Instruction for the data below: set down exactly the lines from the line with "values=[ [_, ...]" to the line with "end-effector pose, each", inclusive, and no others.

■ **PROVIDED DATA**
Content starts

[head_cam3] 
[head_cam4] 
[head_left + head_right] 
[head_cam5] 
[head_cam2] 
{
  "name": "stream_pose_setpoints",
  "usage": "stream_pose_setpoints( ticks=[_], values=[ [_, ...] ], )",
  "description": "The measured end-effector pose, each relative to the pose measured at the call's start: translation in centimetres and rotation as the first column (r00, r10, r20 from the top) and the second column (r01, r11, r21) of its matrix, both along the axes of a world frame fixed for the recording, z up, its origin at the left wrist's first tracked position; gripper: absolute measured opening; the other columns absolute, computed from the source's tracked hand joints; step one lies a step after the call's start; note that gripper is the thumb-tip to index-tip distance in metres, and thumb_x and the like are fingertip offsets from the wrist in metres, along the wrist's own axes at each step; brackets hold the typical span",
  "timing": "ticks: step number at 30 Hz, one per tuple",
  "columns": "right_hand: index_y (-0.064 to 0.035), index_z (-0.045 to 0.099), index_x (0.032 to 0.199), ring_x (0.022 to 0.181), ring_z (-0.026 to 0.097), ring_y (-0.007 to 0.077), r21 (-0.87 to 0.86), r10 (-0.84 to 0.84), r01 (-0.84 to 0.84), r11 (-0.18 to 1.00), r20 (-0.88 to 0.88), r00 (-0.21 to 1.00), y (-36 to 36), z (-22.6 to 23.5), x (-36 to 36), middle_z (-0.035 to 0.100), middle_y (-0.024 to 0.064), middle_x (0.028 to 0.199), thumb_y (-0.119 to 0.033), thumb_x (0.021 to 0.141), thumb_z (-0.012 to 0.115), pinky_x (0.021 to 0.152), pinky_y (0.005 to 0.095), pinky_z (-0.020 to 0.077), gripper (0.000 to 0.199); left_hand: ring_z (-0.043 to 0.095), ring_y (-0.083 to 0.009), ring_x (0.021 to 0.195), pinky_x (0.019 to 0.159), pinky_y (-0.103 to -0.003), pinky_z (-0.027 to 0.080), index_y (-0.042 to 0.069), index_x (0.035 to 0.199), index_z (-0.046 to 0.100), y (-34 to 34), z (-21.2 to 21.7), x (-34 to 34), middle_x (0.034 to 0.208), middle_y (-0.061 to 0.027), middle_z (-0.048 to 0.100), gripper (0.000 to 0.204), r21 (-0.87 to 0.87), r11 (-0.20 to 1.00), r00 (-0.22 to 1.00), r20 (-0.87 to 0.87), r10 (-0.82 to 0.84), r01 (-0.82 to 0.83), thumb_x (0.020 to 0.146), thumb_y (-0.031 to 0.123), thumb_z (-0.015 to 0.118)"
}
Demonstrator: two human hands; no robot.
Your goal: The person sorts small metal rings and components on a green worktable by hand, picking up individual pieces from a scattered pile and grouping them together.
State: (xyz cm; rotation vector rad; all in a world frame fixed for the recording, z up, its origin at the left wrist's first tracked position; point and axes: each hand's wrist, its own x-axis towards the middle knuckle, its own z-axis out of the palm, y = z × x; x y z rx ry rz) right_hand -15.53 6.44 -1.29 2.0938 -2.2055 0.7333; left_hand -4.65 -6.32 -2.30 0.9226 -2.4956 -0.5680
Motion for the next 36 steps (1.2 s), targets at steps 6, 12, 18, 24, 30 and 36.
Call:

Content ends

■ **WRITTEN RESPONSE**
  "usage": "stream_pose_setpoints( ticks=[_], values=[ [_, ...] ], )",
  "description": "The measured end-effector pose, each relative to the pose measured at the call's start: translation in centimetres and rotation as the first column (r00, r10, r20 from the top) and the second column (r01, r11, r21) of its matrix, both along the axes of a world frame fixed for the recording, z up, its origin at the left wrist's first tracked position; gripper: absolute measured opening; the other columns absolute, computed from the source's tracked hand joints; step one lies a step after the call's start; note that gripper is the thumb-tip to index-tip distance in metres, and thumb_x and the like are fingertip offsets from the wrist in metres, along the wrist's own axes at each step; brackets hold the typical span",

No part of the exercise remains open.